Time for Plan B – Geoengineering

There has been a huge amount of coverage of the need to cut Greenhouse Gas emissions as the primary route to slow down, halt and eventually reverse the current global warming trend and rightly so. However, in the background there have been a number of suggestions for actions that mankind could take to directly counter-act global warming. Such measures are collectively known as geoengineering and include such things as the direct removal of carbon dioxide from the atmosphere (e.g. by planting trees or fertilising the oceans) and reflecting incoming solar radiation away from the Earth (e.g. by using mirrors in space or changing the land surface to make it more reflective). These measures have not recevied much public attention, partly because they are all really, really expensive, partly because no-one knows how effective they would be and partly because by discussing the ideas in public we might distract attention from the goal of reducing Greenhouse Gas emissions.

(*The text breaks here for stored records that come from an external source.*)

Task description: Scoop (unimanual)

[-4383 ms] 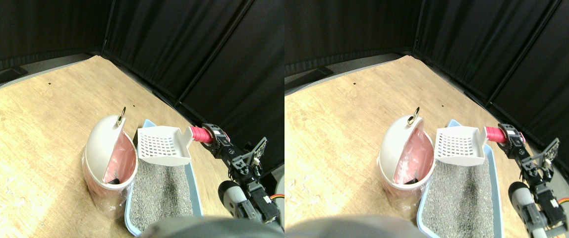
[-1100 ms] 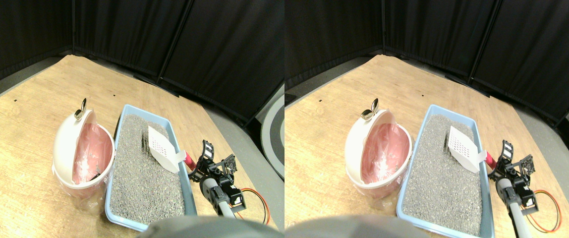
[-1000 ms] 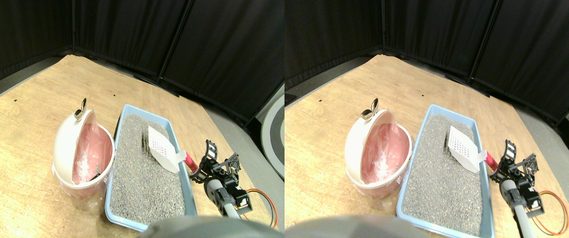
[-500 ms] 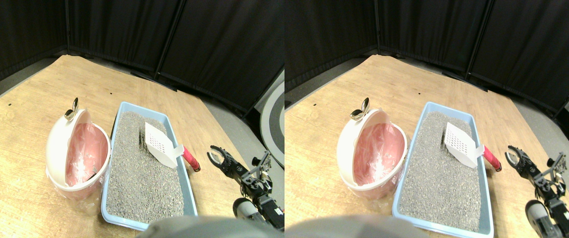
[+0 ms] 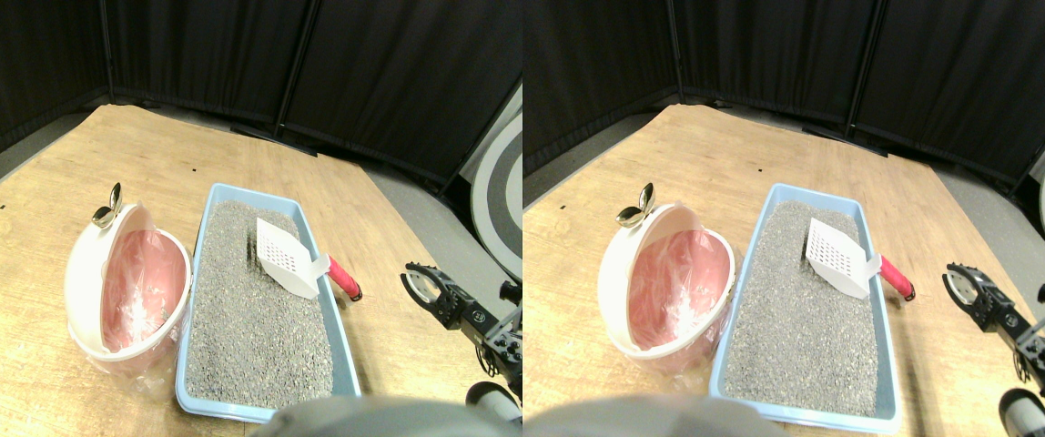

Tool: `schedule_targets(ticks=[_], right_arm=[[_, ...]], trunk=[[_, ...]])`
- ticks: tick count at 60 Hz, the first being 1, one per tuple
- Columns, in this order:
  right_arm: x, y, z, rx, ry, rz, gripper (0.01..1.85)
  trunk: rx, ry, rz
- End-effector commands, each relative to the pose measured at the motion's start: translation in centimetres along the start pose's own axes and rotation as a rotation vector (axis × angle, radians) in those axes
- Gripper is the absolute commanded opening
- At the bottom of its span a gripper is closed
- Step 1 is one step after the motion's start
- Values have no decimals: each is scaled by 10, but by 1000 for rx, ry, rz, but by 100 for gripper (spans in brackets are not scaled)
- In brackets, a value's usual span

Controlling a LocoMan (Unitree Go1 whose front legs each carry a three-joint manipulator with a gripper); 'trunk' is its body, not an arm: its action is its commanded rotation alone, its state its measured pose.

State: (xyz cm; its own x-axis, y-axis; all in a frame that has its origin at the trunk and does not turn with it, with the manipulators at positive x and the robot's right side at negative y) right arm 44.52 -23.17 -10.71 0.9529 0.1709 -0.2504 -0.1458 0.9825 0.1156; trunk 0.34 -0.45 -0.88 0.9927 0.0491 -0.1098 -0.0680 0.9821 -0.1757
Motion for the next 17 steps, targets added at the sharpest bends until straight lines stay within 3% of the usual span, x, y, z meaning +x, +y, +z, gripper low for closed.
schedule_targets(ticks=[1,17], right_arm=[[-1,10,5,-18,-34,33,6],[-5,14,-1,-10,-25,47,6]], trunk=[[-11,-25,-20],[-8,-22,-33]])
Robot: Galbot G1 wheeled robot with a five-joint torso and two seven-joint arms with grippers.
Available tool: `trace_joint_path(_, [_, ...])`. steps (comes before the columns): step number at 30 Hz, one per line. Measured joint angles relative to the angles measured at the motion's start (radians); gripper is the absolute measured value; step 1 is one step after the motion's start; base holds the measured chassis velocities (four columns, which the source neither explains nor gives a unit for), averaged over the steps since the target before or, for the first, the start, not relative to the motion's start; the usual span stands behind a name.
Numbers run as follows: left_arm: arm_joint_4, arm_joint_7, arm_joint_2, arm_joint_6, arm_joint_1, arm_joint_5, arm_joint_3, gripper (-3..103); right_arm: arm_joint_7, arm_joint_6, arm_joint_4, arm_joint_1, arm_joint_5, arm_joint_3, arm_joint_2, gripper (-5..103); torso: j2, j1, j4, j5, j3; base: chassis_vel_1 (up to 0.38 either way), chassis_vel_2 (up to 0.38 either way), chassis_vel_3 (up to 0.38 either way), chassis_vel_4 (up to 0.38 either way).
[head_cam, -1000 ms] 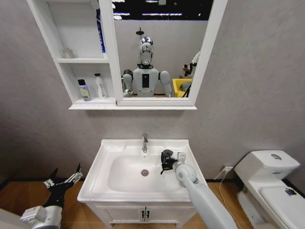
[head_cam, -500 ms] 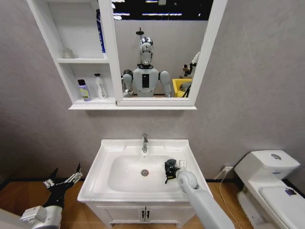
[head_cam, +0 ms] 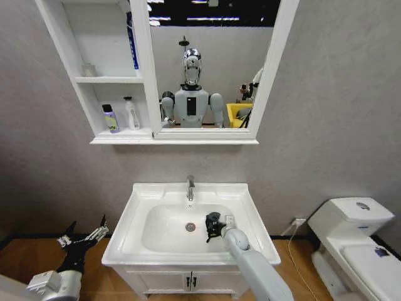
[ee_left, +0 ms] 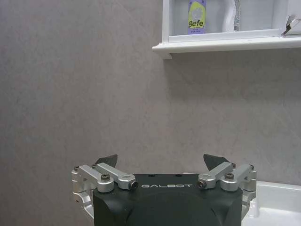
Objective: Move facial cleanser and shampoo from washbasin to cabinet, then wipe washbasin with towel.
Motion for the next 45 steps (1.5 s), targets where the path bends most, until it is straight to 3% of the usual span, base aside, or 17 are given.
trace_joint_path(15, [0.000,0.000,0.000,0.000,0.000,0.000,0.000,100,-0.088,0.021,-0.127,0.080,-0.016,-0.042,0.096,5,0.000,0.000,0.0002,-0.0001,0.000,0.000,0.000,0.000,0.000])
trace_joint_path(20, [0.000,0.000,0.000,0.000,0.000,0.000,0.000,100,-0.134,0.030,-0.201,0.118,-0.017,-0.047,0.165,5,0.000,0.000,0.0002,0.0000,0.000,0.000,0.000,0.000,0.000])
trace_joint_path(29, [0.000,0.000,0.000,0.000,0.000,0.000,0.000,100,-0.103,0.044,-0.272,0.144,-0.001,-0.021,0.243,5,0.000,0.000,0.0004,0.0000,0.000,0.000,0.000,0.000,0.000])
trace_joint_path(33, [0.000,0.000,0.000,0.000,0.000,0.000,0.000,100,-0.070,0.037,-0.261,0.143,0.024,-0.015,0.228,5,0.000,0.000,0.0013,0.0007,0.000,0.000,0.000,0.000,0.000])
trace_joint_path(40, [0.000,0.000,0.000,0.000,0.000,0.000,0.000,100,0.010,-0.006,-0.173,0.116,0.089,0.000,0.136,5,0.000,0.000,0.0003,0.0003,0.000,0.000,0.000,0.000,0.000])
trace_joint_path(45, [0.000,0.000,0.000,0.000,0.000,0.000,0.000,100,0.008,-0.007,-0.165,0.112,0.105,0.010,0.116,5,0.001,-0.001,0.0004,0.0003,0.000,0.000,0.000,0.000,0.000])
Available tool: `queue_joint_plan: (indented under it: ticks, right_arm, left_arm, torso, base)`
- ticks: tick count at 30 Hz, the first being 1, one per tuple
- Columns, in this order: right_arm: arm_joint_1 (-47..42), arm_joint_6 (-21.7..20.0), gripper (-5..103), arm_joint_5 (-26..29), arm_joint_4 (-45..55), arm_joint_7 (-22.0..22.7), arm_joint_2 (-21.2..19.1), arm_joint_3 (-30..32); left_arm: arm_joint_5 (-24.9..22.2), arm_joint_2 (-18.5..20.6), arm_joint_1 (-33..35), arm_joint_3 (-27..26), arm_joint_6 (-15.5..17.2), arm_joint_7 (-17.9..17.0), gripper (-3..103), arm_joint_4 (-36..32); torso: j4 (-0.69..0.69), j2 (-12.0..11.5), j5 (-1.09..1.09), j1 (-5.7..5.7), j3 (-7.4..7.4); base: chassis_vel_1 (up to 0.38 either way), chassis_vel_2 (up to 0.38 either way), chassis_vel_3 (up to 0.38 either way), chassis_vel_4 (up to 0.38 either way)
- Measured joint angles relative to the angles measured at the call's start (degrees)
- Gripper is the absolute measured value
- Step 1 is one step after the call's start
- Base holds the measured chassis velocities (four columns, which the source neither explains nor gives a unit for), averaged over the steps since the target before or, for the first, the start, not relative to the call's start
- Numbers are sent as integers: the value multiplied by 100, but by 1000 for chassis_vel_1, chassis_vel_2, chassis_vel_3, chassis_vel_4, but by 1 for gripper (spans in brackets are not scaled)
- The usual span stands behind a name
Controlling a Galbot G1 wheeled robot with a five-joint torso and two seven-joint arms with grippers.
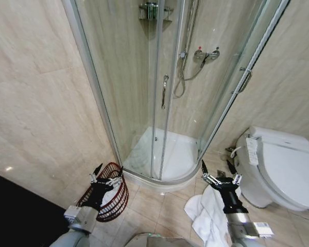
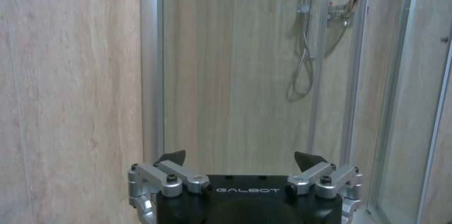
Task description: Discard the used towel into the hamper.
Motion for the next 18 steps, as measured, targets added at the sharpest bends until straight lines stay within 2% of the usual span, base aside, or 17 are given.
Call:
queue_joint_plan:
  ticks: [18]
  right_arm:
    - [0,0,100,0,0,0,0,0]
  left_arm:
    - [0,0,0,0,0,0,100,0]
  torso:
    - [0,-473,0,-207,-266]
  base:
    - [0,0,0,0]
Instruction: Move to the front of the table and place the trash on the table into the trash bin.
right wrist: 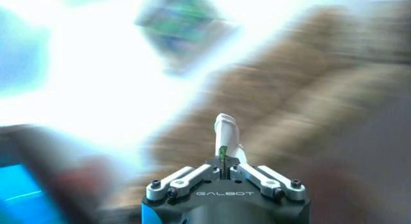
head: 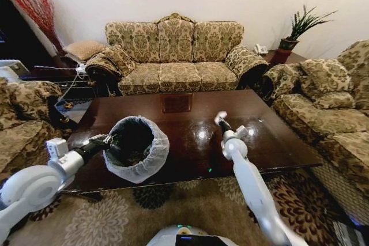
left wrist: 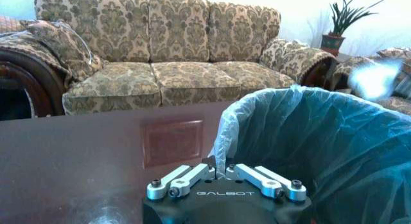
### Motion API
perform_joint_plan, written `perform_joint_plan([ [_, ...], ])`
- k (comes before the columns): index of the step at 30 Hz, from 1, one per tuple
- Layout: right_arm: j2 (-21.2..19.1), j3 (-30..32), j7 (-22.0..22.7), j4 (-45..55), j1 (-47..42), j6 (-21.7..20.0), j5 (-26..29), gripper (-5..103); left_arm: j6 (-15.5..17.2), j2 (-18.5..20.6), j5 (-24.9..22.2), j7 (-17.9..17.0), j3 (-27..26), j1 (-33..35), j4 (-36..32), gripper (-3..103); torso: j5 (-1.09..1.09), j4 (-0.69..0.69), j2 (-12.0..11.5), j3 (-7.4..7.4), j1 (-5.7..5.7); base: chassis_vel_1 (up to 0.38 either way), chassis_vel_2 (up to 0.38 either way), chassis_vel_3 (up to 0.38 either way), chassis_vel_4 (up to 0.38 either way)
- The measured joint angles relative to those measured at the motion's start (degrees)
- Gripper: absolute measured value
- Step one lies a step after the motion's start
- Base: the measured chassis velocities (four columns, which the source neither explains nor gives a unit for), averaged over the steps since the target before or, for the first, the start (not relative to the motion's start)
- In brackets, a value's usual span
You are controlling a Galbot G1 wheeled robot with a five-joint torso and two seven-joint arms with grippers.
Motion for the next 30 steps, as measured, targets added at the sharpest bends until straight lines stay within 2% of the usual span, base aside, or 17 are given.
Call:
perform_joint_plan([
  [2,-1.0,-5.0,-4.0,10.0,-1.0,0.1,-1.0,0,0.1,0.3,-0.4,-0.3,0.0,-0.1,0.0,3,0.00,0.01,0.0,0.00,-0.01,0.000,0.000,0.000,0.000],
  [4,-2.0,-9.9,-6.2,16.4,-0.5,0.1,-1.0,0,0.3,0.4,-0.7,-0.4,0.0,-0.1,-0.2,3,-0.01,0.01,0.0,0.00,0.00,0.000,0.000,0.000,0.000],
  [5,-2.0,-9.9,-6.2,16.4,-0.5,0.1,-1.0,0,0.3,0.4,-0.7,-0.4,0.0,-0.1,-0.2,3,-0.01,0.01,0.0,0.00,0.00,0.000,0.000,0.000,0.000],
  [7,-3.4,-15.9,-8.3,20.5,0.4,-0.1,-1.6,0,0.4,0.2,-0.8,-0.5,-0.1,0.0,-0.5,3,0.00,0.01,0.0,0.00,0.01,0.000,0.000,0.000,0.000],
  [9,-3.7,-17.1,-8.8,20.7,0.5,-0.1,-2.0,0,0.4,0.1,-0.9,-0.5,-0.1,0.1,-0.5,3,0.01,0.01,0.0,0.00,0.01,0.000,0.000,0.000,0.000],
  [11,-4.7,-22.6,-9.7,19.9,0.8,0.1,-4.7,0,0.4,-0.1,-0.9,-0.5,-0.2,0.2,-0.8,3,0.02,0.01,0.0,0.00,0.00,0.000,0.000,0.000,0.000],
  [14,-4.3,-26.0,-9.3,16.8,0.9,0.1,-6.7,0,0.4,-0.2,-0.9,-0.5,-0.2,0.2,-1.2,3,0.01,0.01,0.0,0.01,0.01,0.000,0.000,0.000,0.000],
  [17,-3.7,-27.3,-8.7,14.1,1.0,0.1,-9.3,0,0.4,-0.2,-0.9,-0.5,-0.3,0.1,-1.5,3,0.01,0.01,0.0,0.01,0.01,0.000,0.000,0.000,0.000],
  [20,-2.6,-28.9,-7.4,10.5,1.4,-0.6,-11.7,16,0.5,-0.3,-1.0,-0.5,-0.3,0.1,-2.1,3,0.01,0.01,0.0,0.01,0.02,0.000,0.000,0.000,0.000],
  [22,-2.4,-29.0,-7.2,10.3,1.4,-0.8,-11.5,16,0.4,-0.3,-1.0,-0.5,-0.4,0.1,-2.1,3,0.01,0.01,0.0,0.01,0.02,0.000,0.000,0.000,0.000],
  [25,-2.0,-29.1,-7.0,9.9,1.5,-1.0,-11.3,32,0.5,-0.5,-1.0,-0.4,-0.4,0.1,-2.3,3,0.01,0.01,0.0,0.01,0.01,0.000,0.000,0.000,0.000],
  [28,-2.0,-29.0,-7.1,9.9,1.5,-1.0,-11.0,37,0.5,-0.6,-1.0,-0.4,-0.5,0.1,-2.3,3,0.01,0.01,0.0,0.01,0.01,0.000,0.000,0.000,0.000],
  [30,-1.9,-28.2,-8.6,10.8,1.2,1.2,-10.3,48,0.5,-0.7,-1.2,-0.6,-1.2,0.2,-2.3,3,0.01,0.01,0.0,0.01,0.02,0.000,0.000,0.000,0.000],
])
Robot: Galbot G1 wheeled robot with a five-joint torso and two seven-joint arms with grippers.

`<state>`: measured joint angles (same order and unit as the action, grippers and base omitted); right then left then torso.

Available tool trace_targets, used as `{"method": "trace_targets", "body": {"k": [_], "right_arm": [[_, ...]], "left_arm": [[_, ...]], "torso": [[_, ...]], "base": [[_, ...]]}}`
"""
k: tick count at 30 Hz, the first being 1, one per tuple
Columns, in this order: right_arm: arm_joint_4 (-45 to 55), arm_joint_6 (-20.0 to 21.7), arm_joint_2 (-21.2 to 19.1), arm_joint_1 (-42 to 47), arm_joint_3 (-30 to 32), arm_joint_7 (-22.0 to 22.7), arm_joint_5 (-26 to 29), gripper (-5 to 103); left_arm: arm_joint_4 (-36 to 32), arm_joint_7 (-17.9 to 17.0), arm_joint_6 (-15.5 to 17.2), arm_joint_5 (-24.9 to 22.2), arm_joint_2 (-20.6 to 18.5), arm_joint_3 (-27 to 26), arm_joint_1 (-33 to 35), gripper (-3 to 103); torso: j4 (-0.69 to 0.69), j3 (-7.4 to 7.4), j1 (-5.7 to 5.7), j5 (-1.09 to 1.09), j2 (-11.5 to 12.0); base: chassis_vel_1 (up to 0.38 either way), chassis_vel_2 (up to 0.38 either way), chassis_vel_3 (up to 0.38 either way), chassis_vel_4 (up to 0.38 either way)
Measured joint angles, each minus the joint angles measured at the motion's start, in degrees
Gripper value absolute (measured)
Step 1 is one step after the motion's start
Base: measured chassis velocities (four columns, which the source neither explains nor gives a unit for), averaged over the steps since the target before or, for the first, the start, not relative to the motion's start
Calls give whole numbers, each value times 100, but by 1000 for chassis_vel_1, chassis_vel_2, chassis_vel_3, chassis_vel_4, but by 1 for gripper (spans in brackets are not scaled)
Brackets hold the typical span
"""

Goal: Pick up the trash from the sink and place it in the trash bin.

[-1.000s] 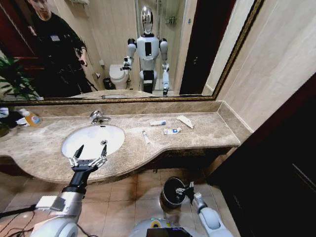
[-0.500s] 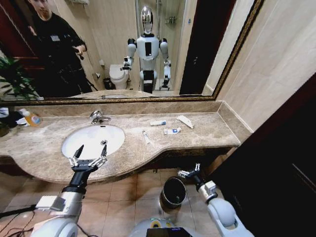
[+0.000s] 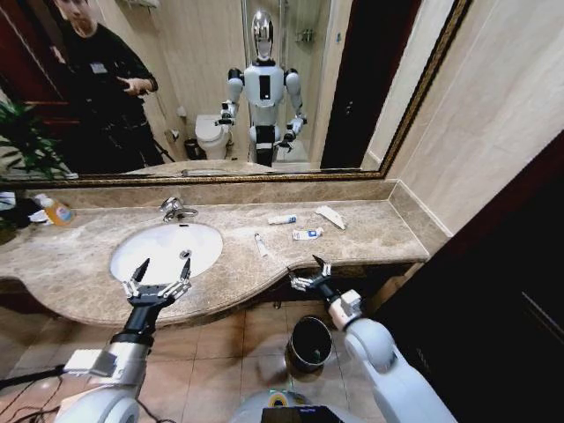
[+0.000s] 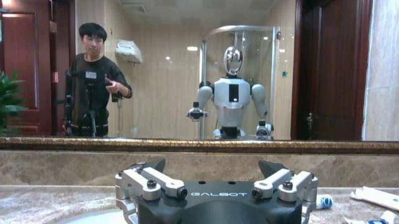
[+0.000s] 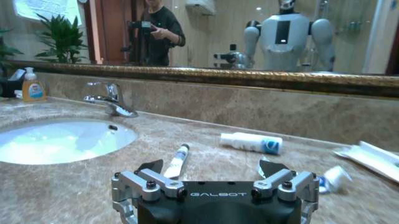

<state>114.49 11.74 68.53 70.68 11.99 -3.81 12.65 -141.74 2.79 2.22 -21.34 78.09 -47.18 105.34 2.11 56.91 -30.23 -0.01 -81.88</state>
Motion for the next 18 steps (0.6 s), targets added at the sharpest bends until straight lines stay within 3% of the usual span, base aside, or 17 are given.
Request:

Now, the tide has turned a little. A recent report produced by the Royal Society has highlighted the need to urgently begin considering geoengineering as a Plan B to reducing emissions. The report works through various geoengineering ideas examining their affordability and effectiveness and suggests that there should be a major shift of funding into geoengineering research. The report was widely publicised in the media at the beginning of September and the geoengineering debate is nicely summarised in New Scientist, Issue 2724 [05 September 2009].